# looking for a place to stay in Sydney



## Mikael89 (Oct 18, 2009)

We are two guys looking for a nice and cheap place in sydney. you got some? Or maybe know of a place I can look?


----------



## mr.brightside (Oct 22, 2009)

I hope this helps

Here's a place in Sydney that is perfect for you and your pal. I saw this in a classified ad site the other day and I think this place is what you have been looking for. Its Challis Lodge Sydney and the address is (21-23 Challis Ave Potts Point NSW 2011) I think the rooms cost $60-70 and the over all look of the place is nice.


----------



## leogarabello (Dec 19, 2009)

Hi, I `m looking for a apartment with one bedroom near or far away from Sydney.
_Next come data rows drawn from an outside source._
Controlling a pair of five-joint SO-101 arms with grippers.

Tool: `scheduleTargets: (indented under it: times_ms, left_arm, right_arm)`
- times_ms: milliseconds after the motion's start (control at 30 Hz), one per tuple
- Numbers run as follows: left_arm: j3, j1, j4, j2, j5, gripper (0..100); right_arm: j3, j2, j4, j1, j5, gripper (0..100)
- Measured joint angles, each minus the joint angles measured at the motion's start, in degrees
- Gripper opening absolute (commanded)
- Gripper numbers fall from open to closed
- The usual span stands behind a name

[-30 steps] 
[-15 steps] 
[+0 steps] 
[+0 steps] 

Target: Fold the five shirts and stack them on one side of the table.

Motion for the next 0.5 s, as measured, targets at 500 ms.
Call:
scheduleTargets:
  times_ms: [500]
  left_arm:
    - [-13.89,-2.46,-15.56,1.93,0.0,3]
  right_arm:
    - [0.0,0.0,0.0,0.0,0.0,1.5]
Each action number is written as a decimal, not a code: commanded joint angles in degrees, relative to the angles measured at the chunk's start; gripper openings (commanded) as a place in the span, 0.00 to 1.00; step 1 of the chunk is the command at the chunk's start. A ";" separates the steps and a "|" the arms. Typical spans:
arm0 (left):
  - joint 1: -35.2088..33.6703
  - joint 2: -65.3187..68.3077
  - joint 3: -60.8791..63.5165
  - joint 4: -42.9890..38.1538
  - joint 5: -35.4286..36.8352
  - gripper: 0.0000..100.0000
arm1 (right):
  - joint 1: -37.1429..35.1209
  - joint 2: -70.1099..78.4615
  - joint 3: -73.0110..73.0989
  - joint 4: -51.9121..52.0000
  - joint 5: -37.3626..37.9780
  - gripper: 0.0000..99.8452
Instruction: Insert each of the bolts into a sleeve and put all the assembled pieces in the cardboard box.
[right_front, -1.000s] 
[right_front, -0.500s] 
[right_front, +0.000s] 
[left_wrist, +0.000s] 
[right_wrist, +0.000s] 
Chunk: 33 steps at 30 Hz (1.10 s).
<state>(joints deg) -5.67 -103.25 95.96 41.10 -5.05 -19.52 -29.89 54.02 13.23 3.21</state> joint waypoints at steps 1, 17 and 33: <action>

I can pay AUD$ 400 per week , but I don´t know how much for bus or train, I would like to know that please.

I am from Argentina and I`ll move to Australia next summer . I love Australia , it`s dream to live there. 

thank you


----------



## Wanderer (Jun 16, 2007)

Student accommodation, student apartments, student housing Sydney, Melbourne, Brisbane, Canberra, Auckland at UniLodge might be worth a look or a google on Sydney Student accomodation will show a few more.

Get yourself a Sydney map online, plenty to choose from to familiarise yourself with locations.
And then 131500 Transport Infoline - Home is the site re public transport and some good passes there, something around $50-60/w may see transport covered.


----------



## comparequotes (Feb 25, 2010)

Look for it here:



> Cheap Places To Stay In Sydney Australia - Compare cheap Sydney hotel rates and make discount reservations at NexTag UK


----------



## jigkyponker (May 19, 2011)

Sydney accommodation options are indeed plentiful and there is an option for every taste and budget. It also has an awesome rooftop terrace area where weekly BBQ's are held, which is a great place to sink a few beers, watching the sunset over City and Harbour views.


----------



## jeremyh (Mar 31, 2011)

*Places in Sydney*



Mikael89 said:


> We are two guys looking for a nice and cheap place in sydney. you got some? Or maybe know of a place I can look?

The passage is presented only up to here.